Perhaps it’s the setting or the fact that the team has progressed so smoothly to the semi-finals of this tournament but there was a strangely serene air to the defending champions’ latest press conference at Gniewino’s small but impressive centre of Culture and Tourism.
It was strangely understated and many of the media who made the journey yesterday were still busy chatting when Cesc Fabregas and Xabi Alonso quietly took to the stage in the main conference room.
As he has on the pitch over the past couple of weeks too, the Real Madrid man made the greater contribution.
He is, of course, on something of a roll having scored twice on his 100th appearance for his country and played a key role in a defeat of France that ensured his side made it safely to the last four.
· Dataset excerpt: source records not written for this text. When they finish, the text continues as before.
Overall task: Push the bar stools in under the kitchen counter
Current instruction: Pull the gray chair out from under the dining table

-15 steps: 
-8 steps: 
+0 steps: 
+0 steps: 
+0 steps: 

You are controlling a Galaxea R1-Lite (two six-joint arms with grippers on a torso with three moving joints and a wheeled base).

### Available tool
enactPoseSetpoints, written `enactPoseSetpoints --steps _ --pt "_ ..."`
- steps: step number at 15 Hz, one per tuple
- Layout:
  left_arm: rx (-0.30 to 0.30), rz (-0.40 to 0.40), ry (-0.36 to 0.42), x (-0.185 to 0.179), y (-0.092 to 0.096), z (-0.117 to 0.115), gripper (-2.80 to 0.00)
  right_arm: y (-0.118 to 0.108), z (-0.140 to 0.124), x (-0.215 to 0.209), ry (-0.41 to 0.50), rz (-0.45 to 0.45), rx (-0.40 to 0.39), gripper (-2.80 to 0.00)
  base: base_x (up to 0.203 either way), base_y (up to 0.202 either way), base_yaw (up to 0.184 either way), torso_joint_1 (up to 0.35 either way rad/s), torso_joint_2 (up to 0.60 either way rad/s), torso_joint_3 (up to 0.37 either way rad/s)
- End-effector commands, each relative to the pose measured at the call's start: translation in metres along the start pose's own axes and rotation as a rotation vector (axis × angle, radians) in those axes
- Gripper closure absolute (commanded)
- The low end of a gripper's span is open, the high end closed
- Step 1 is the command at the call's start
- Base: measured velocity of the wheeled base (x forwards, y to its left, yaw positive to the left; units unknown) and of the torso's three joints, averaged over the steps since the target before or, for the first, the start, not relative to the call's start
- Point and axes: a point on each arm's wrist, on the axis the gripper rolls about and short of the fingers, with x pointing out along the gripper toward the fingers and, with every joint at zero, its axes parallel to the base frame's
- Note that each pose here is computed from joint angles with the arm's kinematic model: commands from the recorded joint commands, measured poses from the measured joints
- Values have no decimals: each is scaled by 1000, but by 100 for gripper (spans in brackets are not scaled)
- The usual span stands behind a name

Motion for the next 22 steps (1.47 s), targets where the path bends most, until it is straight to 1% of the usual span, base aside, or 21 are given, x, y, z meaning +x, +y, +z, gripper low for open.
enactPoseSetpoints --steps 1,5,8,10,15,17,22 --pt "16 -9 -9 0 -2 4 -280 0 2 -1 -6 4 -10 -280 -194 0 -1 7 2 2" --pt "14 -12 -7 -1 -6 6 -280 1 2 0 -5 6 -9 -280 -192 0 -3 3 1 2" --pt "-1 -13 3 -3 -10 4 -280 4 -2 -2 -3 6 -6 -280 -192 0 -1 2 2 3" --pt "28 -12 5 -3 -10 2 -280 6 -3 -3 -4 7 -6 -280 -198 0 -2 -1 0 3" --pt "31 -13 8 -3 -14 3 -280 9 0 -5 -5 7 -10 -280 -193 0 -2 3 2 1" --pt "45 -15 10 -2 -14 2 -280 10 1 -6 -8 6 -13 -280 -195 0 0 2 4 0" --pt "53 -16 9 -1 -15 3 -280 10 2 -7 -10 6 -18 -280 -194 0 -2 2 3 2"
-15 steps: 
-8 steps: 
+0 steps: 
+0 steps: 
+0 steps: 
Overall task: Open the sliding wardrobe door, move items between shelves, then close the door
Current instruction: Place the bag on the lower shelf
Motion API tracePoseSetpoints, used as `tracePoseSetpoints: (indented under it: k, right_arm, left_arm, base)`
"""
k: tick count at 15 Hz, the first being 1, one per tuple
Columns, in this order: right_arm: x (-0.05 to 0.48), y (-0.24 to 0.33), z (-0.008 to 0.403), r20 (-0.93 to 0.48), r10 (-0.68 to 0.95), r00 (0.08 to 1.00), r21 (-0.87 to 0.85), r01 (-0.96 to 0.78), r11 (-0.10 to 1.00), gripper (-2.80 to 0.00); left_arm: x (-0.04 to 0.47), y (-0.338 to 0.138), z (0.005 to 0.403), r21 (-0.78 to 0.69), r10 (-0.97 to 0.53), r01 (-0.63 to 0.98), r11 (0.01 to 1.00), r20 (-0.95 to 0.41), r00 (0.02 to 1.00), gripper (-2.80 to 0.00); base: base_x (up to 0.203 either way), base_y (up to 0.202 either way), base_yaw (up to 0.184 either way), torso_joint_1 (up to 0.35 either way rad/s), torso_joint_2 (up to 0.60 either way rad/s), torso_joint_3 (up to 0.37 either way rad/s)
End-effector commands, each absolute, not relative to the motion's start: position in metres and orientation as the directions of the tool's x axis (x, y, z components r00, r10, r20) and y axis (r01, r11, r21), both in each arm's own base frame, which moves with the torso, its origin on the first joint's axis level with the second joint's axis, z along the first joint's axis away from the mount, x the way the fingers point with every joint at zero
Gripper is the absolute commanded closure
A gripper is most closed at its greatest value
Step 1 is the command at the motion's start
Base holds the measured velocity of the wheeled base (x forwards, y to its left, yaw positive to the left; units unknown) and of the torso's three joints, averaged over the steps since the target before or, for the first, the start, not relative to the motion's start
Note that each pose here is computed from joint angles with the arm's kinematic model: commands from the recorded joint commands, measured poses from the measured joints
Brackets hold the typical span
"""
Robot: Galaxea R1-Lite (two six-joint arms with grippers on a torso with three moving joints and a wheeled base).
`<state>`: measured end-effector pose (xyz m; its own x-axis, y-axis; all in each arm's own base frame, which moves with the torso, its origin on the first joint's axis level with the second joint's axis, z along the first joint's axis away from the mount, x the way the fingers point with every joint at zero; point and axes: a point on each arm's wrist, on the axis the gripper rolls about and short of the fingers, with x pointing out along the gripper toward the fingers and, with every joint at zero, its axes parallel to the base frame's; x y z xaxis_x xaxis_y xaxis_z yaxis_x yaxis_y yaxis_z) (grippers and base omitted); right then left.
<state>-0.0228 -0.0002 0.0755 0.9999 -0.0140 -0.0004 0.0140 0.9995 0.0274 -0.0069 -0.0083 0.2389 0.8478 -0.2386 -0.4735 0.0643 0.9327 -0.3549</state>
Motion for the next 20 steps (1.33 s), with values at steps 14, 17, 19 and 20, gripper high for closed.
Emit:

Somehow, the team appears to have made it this far without either being severely stretched or really sparkling. There have been suggestions that they are tired which, if true, may prove a problem in Donetsk where Portugal will arrive better rested and having travelled less far.
Alonso, though, simply feels that they have had tough games and perhaps deserve a little more credit, although he’s not exactly shouting about the team’s biggest win of the tournament so far, the 4-0 defeat of Ireland.
“I’m not sure about that at all,” he said when asked why Italy had given the champions the most problems to date.
“The first game was really competitive, Italy are a great side. The third game against Croatia, was a pretty tough one.
“Why? They have a very good team. They played a cracking game against England. Their players are playing at the top level, Italy, and we are expecting something similar on Wednesday against Portugal.”
The Italian press has apparently described this Spanish team as boring but Alonso shrugged off a question about the assessment, saying simply that he respects all opinions but is happy with the system. He is, he observes a few moments later, pleased that the more adventurous sides have generally done well here over the last few weeks.